A single number is required: how many lines in the data below contain "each".

'''

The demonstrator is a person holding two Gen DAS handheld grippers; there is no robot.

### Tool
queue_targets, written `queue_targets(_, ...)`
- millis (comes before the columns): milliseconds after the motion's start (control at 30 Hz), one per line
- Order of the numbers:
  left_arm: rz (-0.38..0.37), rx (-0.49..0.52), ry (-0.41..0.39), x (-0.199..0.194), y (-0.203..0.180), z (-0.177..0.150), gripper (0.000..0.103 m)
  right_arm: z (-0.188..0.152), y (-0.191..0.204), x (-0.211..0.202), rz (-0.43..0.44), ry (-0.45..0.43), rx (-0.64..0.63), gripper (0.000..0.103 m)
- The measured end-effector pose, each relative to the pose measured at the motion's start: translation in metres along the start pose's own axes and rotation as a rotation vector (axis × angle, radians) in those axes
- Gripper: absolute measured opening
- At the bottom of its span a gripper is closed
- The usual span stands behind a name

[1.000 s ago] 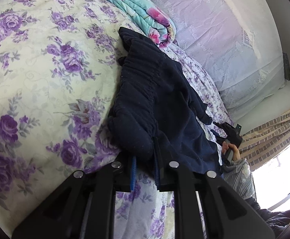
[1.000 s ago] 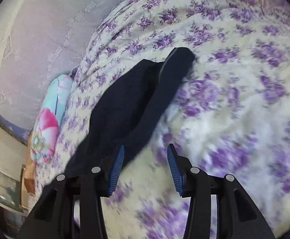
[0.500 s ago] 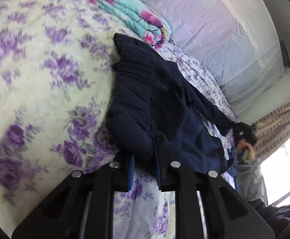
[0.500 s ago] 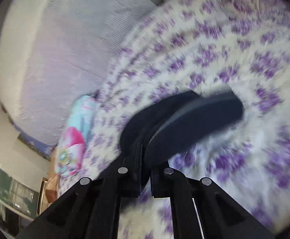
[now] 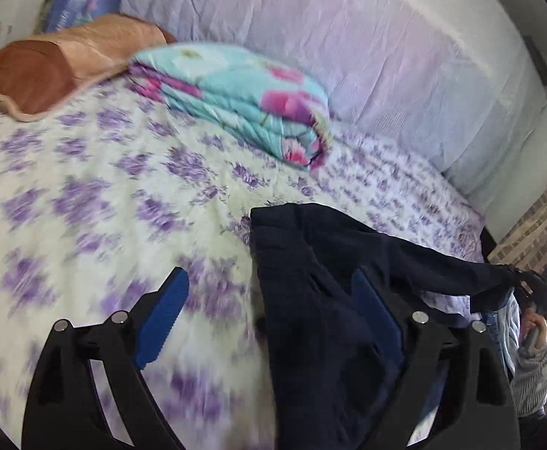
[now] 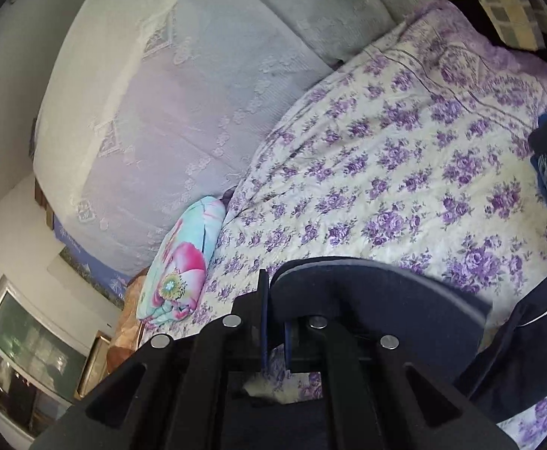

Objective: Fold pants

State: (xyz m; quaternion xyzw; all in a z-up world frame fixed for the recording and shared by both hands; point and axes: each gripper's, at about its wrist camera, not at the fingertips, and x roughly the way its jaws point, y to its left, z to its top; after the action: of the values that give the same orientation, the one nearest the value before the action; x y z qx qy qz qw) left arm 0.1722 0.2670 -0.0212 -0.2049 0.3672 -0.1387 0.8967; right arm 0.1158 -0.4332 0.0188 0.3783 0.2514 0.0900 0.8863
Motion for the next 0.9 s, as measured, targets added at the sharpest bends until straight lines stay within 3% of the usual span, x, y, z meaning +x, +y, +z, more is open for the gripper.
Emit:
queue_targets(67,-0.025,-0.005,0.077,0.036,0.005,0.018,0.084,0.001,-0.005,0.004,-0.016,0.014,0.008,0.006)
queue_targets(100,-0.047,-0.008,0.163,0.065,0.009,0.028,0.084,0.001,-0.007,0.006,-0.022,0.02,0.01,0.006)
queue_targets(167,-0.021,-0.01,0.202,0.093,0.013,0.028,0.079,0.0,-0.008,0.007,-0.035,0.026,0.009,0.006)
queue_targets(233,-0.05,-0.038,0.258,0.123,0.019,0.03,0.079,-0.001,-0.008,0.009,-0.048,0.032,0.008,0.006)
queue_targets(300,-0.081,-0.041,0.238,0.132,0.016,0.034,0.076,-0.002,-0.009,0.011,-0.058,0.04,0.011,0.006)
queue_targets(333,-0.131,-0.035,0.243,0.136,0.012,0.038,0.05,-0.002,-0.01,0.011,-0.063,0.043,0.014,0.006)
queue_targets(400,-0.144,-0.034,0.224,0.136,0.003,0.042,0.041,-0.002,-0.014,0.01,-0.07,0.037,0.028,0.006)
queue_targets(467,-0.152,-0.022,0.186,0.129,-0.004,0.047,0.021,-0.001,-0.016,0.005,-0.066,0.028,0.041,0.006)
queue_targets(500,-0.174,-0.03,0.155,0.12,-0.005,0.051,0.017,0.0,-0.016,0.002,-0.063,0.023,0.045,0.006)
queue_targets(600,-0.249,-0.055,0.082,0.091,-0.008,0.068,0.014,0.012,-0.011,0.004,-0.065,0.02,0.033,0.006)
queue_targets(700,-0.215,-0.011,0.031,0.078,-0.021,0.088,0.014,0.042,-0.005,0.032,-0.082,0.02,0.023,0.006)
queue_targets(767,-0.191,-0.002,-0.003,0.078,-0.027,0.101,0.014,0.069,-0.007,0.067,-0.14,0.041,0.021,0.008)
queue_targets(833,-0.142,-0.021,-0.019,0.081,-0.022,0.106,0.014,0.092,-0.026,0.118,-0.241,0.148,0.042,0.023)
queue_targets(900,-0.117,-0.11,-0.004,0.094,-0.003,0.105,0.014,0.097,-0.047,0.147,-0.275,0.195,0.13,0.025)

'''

Solution for this task: 2